La última estocada para reglamentar la actividad en forma prístina fue en mayo de 2014 cuando se elevó el proyecto a la Comisión de Infraestructura del Concejo, el que fue cajoneando y ni siquiera fue puesto al debate.
Por eso, hoy, cientos de choferes y dueños de autos están a la expectativa de la decisión del Departamento Ejecutivo motivados en la presentación de una ordenanza para regular de forma racional la actividad y, según manifestaciones de trabajadores y funcionarios, abrir la posibilidad de nuclearse y tener en el corto plazo diversos locales de remiserías.
Para eso han presentado para su aprobación el texto de la ordenanza 5450/05 donde el Estado sería un equilibrio de relación entre las partes y la jerarquización del servicio con diversos artículos, que sería imposible describir ahora por lo extenso, destacándose una serie de normas que hoy no se cumplen y, por esos motivos se realizan inspecciones y hasta cerramientos de algunas oficinas.
Seduce a muchos remiseros el artículo 52 de aquella ordenanza referida a los derechos del titular de una licencia.
Este señala la asociación con otros propietarios de vehículos para conformar una agencia que cumpla con todos los requisitos de la ordenanza. De esta manera uniéndose y con un capital normal podrán dejar de ser choferes o dueños de automóviles pagando cada día a una remisera, a ser los propios dueños de una de ellas.
La ordenanza está en los cajones de los 20 concejales a la espera del análisis final y la posibilidad de aprobación o rectificación de algunos artículos.
Ha comenzado a provocar irritación en una gran mayoría de los interesados por la falta de respuesta, aunque nunca es bueno el apresuramiento cuando se debe tomar decisiones de esta importancia, como tampoco puede ser un camino tan lento que no se llegue a ninguna parte.
Todo sabe sufrir modificaciones lo que no puede es ganar la quietud que termina siendo un retroceso a las expectativas cuando parecería que esta vez sí se comienza a avanzar definitivamente en una normalización.

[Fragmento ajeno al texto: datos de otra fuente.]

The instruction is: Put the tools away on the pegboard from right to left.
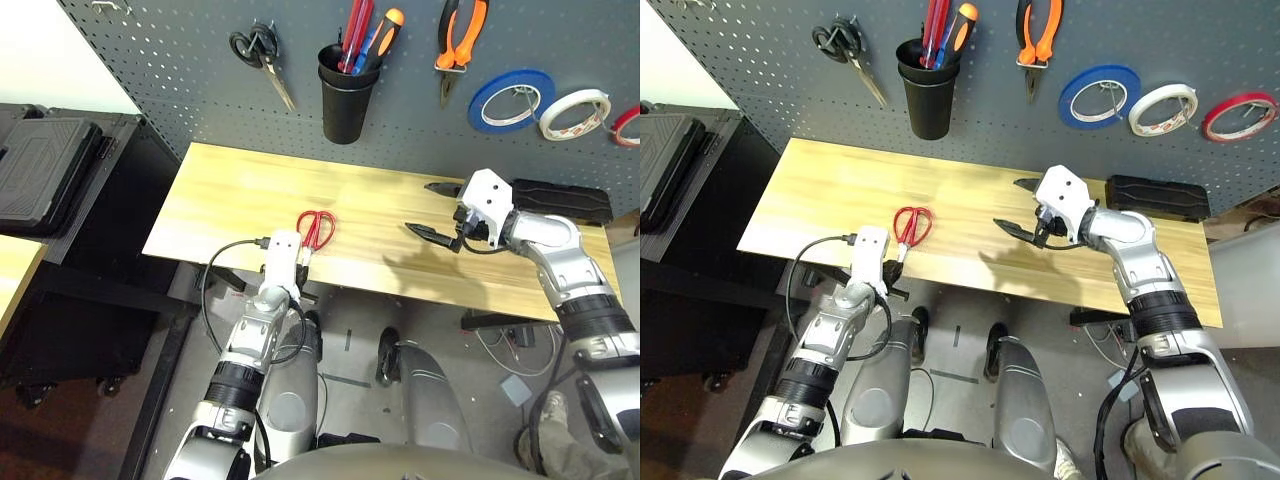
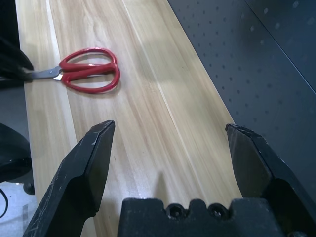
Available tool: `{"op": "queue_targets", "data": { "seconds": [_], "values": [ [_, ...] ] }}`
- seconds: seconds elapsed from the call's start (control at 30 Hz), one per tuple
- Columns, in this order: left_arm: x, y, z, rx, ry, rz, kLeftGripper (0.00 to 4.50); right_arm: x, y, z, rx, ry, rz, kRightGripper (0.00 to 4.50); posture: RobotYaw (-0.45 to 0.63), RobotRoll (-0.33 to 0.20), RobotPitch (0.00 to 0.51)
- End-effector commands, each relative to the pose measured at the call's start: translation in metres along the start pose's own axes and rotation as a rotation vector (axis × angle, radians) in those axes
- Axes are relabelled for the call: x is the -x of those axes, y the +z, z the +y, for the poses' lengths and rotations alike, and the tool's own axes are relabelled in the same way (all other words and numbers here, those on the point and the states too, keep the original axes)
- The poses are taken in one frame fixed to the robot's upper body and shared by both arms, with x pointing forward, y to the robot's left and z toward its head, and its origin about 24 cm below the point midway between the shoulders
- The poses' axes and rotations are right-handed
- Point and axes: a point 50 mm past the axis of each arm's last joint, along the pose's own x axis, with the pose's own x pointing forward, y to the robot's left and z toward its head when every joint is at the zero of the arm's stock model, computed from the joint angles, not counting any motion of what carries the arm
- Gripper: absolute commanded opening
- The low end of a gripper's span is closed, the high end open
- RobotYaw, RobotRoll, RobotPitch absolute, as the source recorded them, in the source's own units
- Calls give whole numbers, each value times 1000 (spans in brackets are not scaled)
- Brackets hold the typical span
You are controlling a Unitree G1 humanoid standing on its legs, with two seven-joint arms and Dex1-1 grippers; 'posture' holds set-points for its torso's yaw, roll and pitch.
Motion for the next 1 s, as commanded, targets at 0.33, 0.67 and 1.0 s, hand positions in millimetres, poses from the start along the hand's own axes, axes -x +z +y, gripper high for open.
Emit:
{"op": "queue_targets", "data": {
  "seconds": [0.33,0.67,1.0],
  "values": [
    [21,39,20,48,-6,-89,4485,2,0,11,-28,102,-41,4500,311,0,299],
    [-11,58,29,51,44,-101,4485,4,-8,29,-17,225,35,4500,307,0,298],
    [-44,65,34,-18,113,-106,4485,-1,-9,36,-22,213,47,4500,277,0,296]
  ]
}}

Nadie reniega de quien logra una posición empresaria económicamente importante, pero en este caso resulta incuestionable que se necesita un equilibrio, y este debe darlo el Estado porque se está haciendo uso comercial de la vía pública.
Ese equilibrio debe estar sustentado con una vara amplia para que todos se beneficien y nadie monopolice la actividad, como viene ocurriendo desde hace años, por quietud de los distintos gobiernos municipales y la reconocida y pesada inacción del legislativo, a la hora de tomar decisiones serias.